--- Your assignment ---
Whenever a line in the material below includes "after", copy that line.

--- Source information ---
※ ※ ※

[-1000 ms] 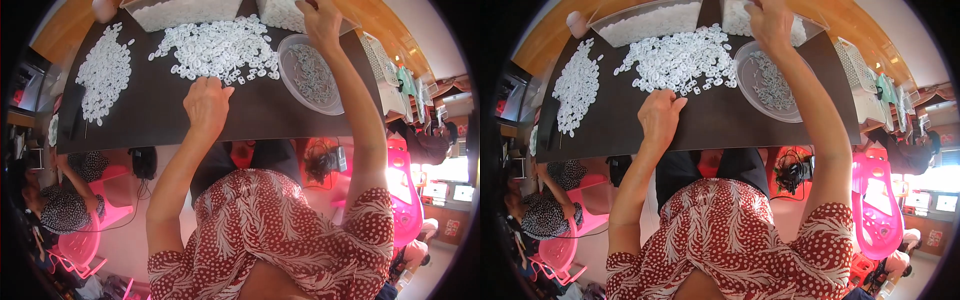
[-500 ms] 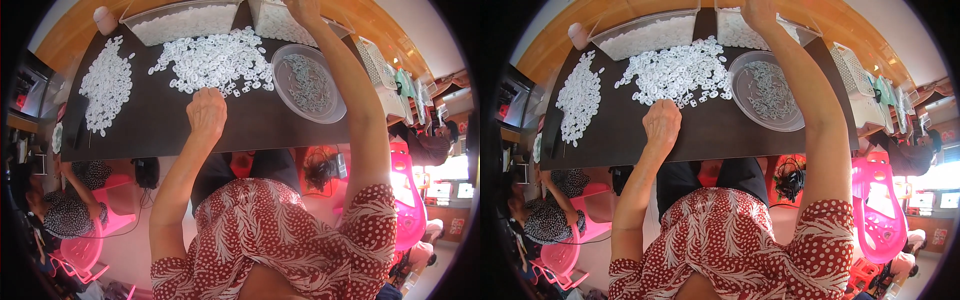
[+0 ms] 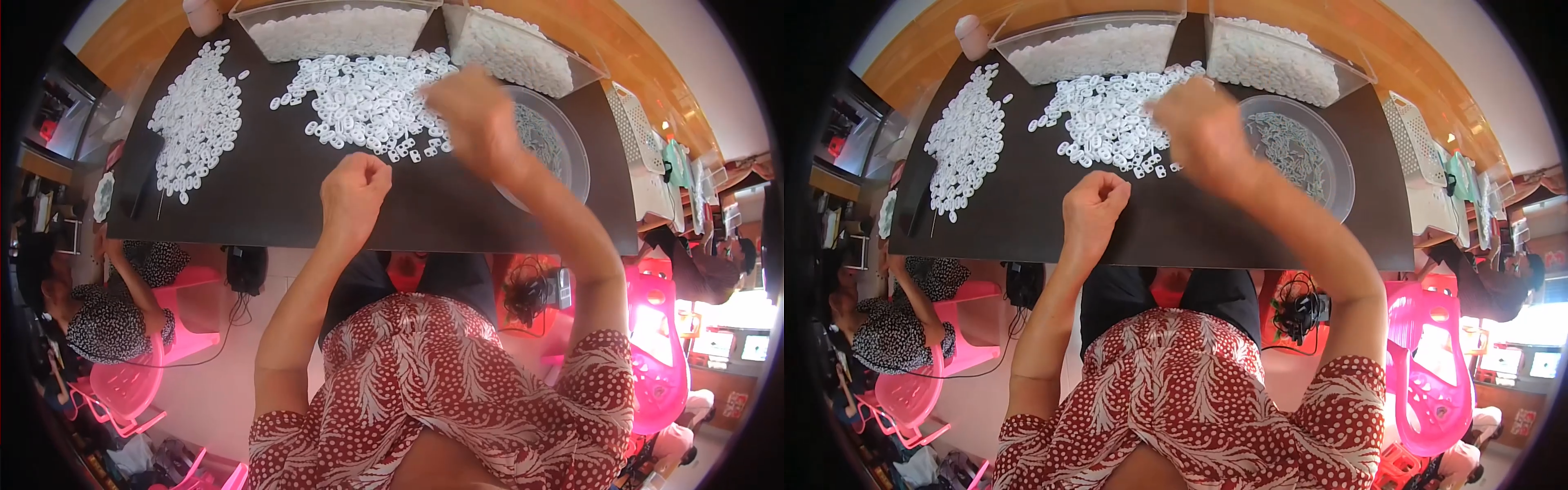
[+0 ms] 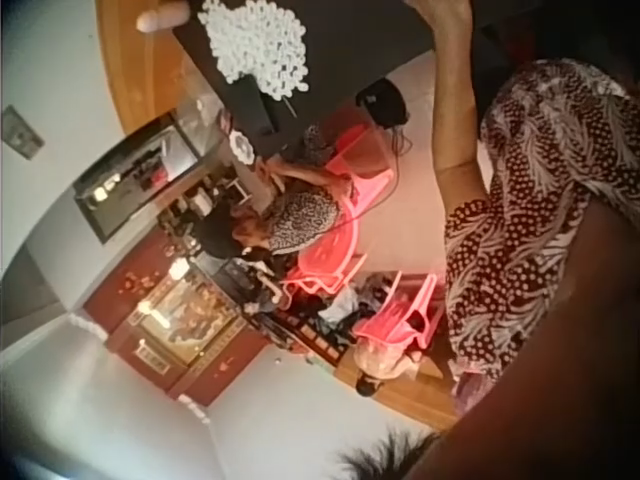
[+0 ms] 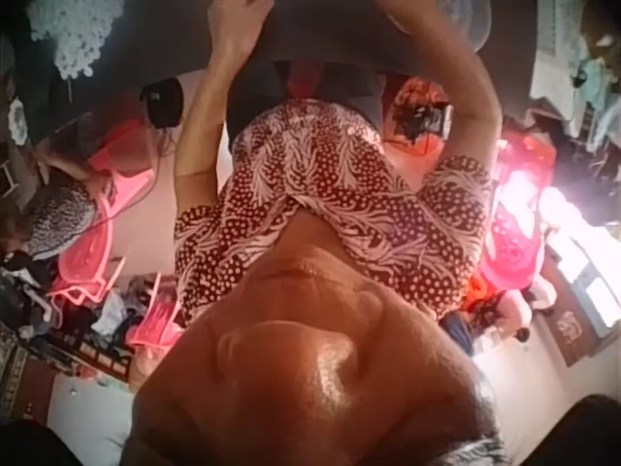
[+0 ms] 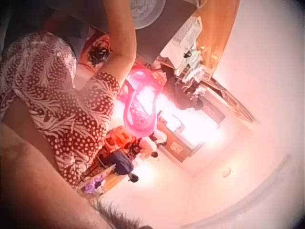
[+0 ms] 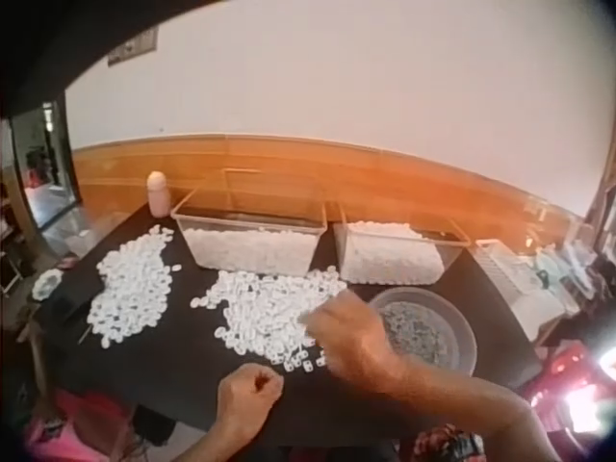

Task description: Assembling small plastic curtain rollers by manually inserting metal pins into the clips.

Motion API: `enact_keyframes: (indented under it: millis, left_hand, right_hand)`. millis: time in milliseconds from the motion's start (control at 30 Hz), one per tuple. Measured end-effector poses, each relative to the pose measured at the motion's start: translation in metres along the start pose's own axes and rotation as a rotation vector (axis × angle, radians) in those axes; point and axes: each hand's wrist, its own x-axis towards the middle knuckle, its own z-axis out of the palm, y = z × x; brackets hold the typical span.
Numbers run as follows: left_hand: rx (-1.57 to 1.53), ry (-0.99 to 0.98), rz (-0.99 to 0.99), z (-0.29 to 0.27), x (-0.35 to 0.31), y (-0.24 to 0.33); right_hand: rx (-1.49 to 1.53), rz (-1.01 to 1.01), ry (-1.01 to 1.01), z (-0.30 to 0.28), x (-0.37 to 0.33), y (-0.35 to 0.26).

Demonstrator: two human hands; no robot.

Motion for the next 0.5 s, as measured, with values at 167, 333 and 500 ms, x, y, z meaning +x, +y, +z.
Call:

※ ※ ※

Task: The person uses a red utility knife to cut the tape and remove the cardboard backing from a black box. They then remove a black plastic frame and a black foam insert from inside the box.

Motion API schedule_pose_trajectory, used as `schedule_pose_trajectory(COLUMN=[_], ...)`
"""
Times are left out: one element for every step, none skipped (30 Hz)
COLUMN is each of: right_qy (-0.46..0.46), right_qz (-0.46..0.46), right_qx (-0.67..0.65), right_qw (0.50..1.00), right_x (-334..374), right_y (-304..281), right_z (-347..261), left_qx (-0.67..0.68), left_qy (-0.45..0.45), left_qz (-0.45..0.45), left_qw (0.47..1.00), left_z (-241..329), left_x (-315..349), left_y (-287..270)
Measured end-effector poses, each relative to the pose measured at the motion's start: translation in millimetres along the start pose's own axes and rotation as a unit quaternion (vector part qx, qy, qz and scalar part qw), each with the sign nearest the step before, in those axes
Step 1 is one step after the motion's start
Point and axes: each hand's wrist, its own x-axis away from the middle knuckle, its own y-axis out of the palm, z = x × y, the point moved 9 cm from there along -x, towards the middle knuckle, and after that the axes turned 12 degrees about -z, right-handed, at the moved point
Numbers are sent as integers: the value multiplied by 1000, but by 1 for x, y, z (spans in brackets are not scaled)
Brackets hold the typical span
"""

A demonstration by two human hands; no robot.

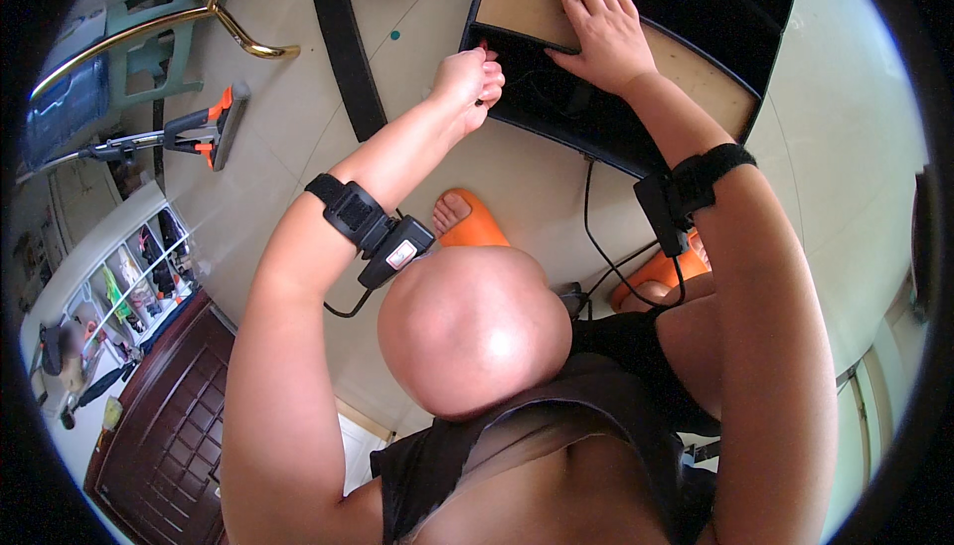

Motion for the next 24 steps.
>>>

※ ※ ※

--- Output for this task ---
Step 1 is one step after the motion's start
Point and axes: each hand's wrist, its own x-axis away from the middle knuckle, its own y-axis out of the palm, z = x × y, the point moved 9 cm from there along -x, towards the middle knuckle, and after that the axes turned 12 degrees about -z, right-handed, at the moved point

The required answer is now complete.